▶ **REQUIREMENT**: What follows is a listing; give it again exactly, in its entirety.

▶ **THE INPUT**:
------
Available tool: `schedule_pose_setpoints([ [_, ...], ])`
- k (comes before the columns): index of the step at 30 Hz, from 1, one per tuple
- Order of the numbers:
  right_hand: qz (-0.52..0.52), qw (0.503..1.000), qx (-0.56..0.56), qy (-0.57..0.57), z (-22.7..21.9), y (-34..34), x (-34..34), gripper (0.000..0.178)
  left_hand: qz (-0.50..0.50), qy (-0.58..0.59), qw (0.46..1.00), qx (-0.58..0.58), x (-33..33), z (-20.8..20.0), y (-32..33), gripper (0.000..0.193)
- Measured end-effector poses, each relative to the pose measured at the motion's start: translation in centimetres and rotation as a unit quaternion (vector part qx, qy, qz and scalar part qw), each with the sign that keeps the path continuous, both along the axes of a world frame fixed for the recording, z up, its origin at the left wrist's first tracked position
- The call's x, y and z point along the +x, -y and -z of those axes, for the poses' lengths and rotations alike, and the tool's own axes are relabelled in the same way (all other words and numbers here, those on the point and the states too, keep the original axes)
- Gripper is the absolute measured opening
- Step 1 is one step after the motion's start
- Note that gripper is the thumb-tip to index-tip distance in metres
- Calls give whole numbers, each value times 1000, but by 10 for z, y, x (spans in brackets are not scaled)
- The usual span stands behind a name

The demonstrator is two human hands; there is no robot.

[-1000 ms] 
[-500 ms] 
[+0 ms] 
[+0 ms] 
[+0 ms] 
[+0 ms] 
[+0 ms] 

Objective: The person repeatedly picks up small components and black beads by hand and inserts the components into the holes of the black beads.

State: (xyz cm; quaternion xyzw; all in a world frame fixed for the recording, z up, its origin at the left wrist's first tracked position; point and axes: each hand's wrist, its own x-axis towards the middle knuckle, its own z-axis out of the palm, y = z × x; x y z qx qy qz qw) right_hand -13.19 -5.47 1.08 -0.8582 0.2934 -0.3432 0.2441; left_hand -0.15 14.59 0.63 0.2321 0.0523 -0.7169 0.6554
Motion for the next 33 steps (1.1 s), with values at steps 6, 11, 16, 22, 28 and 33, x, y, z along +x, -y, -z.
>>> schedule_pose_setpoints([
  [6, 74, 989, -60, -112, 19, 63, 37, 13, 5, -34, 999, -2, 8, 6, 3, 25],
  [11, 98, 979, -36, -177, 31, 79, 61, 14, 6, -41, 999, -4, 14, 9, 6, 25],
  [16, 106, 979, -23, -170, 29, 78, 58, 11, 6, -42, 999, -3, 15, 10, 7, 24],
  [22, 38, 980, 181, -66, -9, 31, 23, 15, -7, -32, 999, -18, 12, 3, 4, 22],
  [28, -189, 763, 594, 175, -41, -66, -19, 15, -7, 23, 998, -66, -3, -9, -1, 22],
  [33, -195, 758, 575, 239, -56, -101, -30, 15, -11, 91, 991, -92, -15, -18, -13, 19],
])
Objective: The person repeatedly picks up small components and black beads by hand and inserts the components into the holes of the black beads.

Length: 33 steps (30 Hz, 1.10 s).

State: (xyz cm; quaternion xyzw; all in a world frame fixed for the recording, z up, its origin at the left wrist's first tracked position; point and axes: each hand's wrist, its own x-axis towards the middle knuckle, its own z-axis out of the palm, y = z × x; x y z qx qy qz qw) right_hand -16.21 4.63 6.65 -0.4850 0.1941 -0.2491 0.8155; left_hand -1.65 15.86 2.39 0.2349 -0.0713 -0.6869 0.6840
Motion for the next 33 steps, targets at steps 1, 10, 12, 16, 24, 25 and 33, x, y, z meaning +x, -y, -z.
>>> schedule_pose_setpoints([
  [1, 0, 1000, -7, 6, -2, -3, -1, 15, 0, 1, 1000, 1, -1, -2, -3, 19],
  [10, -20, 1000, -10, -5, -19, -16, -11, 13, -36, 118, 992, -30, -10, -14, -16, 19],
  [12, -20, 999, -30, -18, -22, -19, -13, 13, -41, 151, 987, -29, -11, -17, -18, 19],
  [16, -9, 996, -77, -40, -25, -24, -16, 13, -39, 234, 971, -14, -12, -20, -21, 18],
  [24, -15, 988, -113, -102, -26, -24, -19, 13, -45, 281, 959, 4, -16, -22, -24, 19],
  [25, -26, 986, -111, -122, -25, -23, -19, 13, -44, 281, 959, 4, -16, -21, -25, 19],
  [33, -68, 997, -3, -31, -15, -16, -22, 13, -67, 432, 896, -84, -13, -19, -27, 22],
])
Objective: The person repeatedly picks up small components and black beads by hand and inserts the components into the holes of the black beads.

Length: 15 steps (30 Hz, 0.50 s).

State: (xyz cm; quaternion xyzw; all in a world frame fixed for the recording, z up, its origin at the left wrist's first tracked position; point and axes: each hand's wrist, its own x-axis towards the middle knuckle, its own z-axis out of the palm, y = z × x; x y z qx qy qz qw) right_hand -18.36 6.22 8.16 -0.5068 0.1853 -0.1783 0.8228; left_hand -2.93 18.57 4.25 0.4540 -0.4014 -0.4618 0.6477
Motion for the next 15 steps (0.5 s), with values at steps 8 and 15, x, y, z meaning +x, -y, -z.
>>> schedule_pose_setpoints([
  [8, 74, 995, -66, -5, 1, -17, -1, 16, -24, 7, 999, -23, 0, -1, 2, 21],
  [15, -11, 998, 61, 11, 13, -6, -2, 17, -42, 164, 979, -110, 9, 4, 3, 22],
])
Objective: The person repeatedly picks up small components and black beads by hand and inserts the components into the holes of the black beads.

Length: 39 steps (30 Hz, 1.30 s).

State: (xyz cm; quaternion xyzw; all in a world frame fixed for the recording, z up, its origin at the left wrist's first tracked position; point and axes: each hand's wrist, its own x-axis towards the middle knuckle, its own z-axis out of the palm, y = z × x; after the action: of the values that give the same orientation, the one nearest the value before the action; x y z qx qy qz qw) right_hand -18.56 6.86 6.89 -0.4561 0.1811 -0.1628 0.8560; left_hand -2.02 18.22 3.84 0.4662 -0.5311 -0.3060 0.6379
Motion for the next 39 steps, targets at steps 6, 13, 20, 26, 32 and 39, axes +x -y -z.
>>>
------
▶ **EXERCISE OUTPUT**:
Available tool: `schedule_pose_setpoints([ [_, ...], ])`
- k (comes before the columns): index of the step at 30 Hz, from 1, one per tuple
- Order of the numbers:
  right_hand: qz (-0.52..0.52), qw (0.503..1.000), qx (-0.56..0.56), qy (-0.57..0.57), z (-22.7..21.9), y (-34..34), x (-34..34), gripper (0.000..0.178)
  left_hand: qz (-0.50..0.50), qy (-0.58..0.59), qw (0.46..1.00), qx (-0.58..0.58), x (-33..33), z (-20.8..20.0), y (-32..33), gripper (0.000..0.193)
- Measured end-effector poses, each relative to the pose measured at the motion's start: translation in centimetres and rotation as a unit quaternion (vector part qx, qy, qz and scalar part qw), each with the sign that keeps the path continuous, both along the axes of a world frame fixed for the recording, z up, its origin at the left wrist's first tracked position
- The call's x, y and z point along the +x, -y and -z of those axes, for the poses' lengths and rotations alike, and the tool's own axes are relabelled in the same way (all other words and numbers here, those on the point and the states too, keep the original axes)
- Gripper is the absolute measured opening
- Step 1 is one step after the motion's start
- Note that gripper is the thumb-tip to index-tip distance in metres
- Calls give whole numbers, each value times 1000, but by 10 for z, y, x (spans in brackets are not scaled)
- The usual span stands behind a name

The demonstrator is two human hands; there is no robot.

[-1000 ms] 
[-500 ms] 
[+0 ms] 
[+0 ms] 
[+0 ms] 
[+0 ms] 
[+0 ms] 

Objective: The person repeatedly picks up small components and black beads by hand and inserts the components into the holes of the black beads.

State: (xyz cm; quaternion xyzw; all in a world frame fixed for the recording, z up, its origin at the left wrist's first tracked position; point and axes: each hand's wrist, its own x-axis towards the middle knuckle, its own z-axis out of the palm, y = z × x; x y z qx qy qz qw) right_hand -13.19 -5.47 1.08 -0.8582 0.2934 -0.3432 0.2441; left_hand -0.15 14.59 0.63 0.2321 0.0523 -0.7169 0.6554
Motion for the next 33 steps (1.1 s), with values at steps 6, 11, 16, 22, 28 and 33, x, y, z along +x, -y, -z.
>>> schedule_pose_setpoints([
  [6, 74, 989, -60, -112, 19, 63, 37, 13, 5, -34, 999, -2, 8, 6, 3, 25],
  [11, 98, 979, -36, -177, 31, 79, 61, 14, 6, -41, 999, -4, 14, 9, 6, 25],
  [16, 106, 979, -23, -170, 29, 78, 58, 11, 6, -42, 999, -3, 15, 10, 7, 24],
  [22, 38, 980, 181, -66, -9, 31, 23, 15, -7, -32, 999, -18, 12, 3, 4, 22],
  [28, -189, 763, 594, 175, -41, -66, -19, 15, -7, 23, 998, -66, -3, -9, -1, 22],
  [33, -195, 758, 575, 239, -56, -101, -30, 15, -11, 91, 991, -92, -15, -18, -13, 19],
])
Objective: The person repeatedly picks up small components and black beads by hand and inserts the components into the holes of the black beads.

Length: 33 steps (30 Hz, 1.10 s).

State: (xyz cm; quaternion xyzw; all in a world frame fixed for the recording, z up, its origin at the left wrist's first tracked position; point and axes: each hand's wrist, its own x-axis towards the middle knuckle, its own z-axis out of the palm, y = z × x; x y z qx qy qz qw) right_hand -16.21 4.63 6.65 -0.4850 0.1941 -0.2491 0.8155; left_hand -1.65 15.86 2.39 0.2349 -0.0713 -0.6869 0.6840
Motion for the next 33 steps, targets at steps 1, 10, 12, 16, 24, 25 and 33, x, y, z meaning +x, -y, -z.
>>> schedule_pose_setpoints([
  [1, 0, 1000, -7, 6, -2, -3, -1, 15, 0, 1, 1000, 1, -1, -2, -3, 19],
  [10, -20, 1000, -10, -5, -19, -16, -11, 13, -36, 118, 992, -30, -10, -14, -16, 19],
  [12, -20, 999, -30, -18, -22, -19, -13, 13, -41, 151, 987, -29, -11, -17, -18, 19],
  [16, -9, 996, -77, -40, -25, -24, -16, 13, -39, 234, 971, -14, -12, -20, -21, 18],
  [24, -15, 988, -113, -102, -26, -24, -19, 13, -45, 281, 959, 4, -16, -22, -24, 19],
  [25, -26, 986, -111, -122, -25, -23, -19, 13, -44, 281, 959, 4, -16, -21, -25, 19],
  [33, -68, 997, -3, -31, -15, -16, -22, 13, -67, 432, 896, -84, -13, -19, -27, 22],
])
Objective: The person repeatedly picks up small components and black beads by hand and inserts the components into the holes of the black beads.

Length: 15 steps (30 Hz, 0.50 s).

State: (xyz cm; quaternion xyzw; all in a world frame fixed for the recording, z up, its origin at the left wrist's first tracked position; point and axes: each hand's wrist, its own x-axis towards the middle knuckle, its own z-axis out of the palm, y = z × x; x y z qx qy qz qw) right_hand -18.36 6.22 8.16 -0.5068 0.1853 -0.1783 0.8228; left_hand -2.93 18.57 4.25 0.4540 -0.4014 -0.4618 0.6477
Motion for the next 15 steps (0.5 s), with values at steps 8 and 15, x, y, z meaning +x, -y, -z.
>>> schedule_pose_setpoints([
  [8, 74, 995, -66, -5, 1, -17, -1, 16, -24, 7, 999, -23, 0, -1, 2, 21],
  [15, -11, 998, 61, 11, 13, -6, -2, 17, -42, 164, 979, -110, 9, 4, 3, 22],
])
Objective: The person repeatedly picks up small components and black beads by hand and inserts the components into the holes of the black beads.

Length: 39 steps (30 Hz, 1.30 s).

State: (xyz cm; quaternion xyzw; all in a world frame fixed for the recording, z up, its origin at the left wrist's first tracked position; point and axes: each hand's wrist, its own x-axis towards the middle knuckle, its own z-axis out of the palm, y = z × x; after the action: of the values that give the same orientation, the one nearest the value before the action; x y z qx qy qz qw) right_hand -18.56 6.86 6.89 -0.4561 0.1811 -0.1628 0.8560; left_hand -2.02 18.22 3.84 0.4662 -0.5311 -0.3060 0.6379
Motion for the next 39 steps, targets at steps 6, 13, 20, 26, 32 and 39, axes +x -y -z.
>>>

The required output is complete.